=== THE PROBLEM ===
Please copy every line from the following entries in which the word "document" appears.

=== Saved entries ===
[Start of section]

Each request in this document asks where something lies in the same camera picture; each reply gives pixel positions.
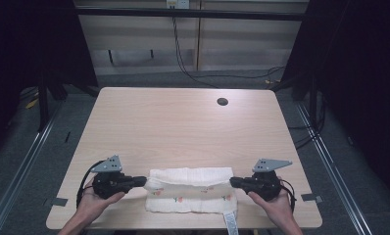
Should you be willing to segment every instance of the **light wood surface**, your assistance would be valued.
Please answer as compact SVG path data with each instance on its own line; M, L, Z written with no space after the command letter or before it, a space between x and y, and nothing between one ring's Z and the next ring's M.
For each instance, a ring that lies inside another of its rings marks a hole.
M218 98L226 98L228 105L220 106ZM321 226L316 203L301 199L311 189L271 91L102 89L58 194L68 203L52 208L49 228L62 228L74 214L76 191L91 165L115 154L123 172L132 176L148 176L152 168L230 166L235 176L247 177L259 158L292 161L276 173L294 186L295 217L301 227ZM274 227L242 190L236 194L240 229ZM145 201L146 190L132 189L91 228L225 228L222 214L147 212Z

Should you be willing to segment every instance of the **wooden table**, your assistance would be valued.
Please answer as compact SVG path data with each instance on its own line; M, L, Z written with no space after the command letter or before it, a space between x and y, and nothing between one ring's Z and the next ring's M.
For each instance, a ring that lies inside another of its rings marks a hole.
M218 104L218 98L228 101ZM295 217L303 228L321 226L312 193L275 95L266 90L189 88L104 88L85 126L47 226L60 229L75 212L75 195L86 171L119 155L123 172L148 176L152 168L224 167L252 175L257 159L288 160L278 169L296 191ZM237 189L240 229L274 225L263 209ZM222 214L145 211L146 190L132 189L90 225L110 229L221 229Z

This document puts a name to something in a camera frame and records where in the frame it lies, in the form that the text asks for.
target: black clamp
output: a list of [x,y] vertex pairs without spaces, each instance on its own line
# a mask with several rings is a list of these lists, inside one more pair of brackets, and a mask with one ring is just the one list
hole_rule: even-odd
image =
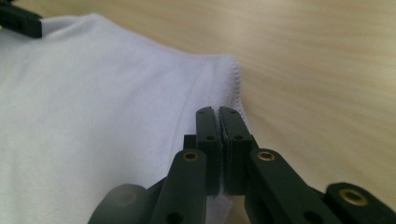
[[198,110],[197,134],[185,135],[168,176],[149,189],[111,190],[89,224],[204,224],[206,196],[219,193],[220,180],[225,193],[245,195],[252,224],[396,223],[396,214],[365,189],[310,188],[282,156],[258,147],[236,110],[222,107],[219,116],[217,129],[213,109]]
[[0,25],[22,35],[41,38],[41,17],[33,12],[13,6],[11,1],[0,0]]

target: white towel
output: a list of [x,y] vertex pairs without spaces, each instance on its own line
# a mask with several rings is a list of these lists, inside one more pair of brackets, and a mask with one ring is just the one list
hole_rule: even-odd
[[[98,15],[0,31],[0,223],[84,224],[109,190],[167,175],[195,111],[244,114],[227,55],[191,55]],[[223,222],[231,200],[207,205]]]

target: wood grain
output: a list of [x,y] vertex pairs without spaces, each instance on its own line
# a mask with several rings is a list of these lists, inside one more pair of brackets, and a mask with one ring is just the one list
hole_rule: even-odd
[[[21,0],[102,14],[162,44],[230,53],[261,147],[312,187],[346,181],[396,209],[396,1]],[[227,223],[248,223],[238,198]]]

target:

[End of section]

=== OUTPUT FOR THIS TASK ===
Each request in this document asks where something lies in the same camera picture; each reply gives pixel positions.
This document puts a name to something in a camera frame and records where in the frame it lies, in the form that the text asks for.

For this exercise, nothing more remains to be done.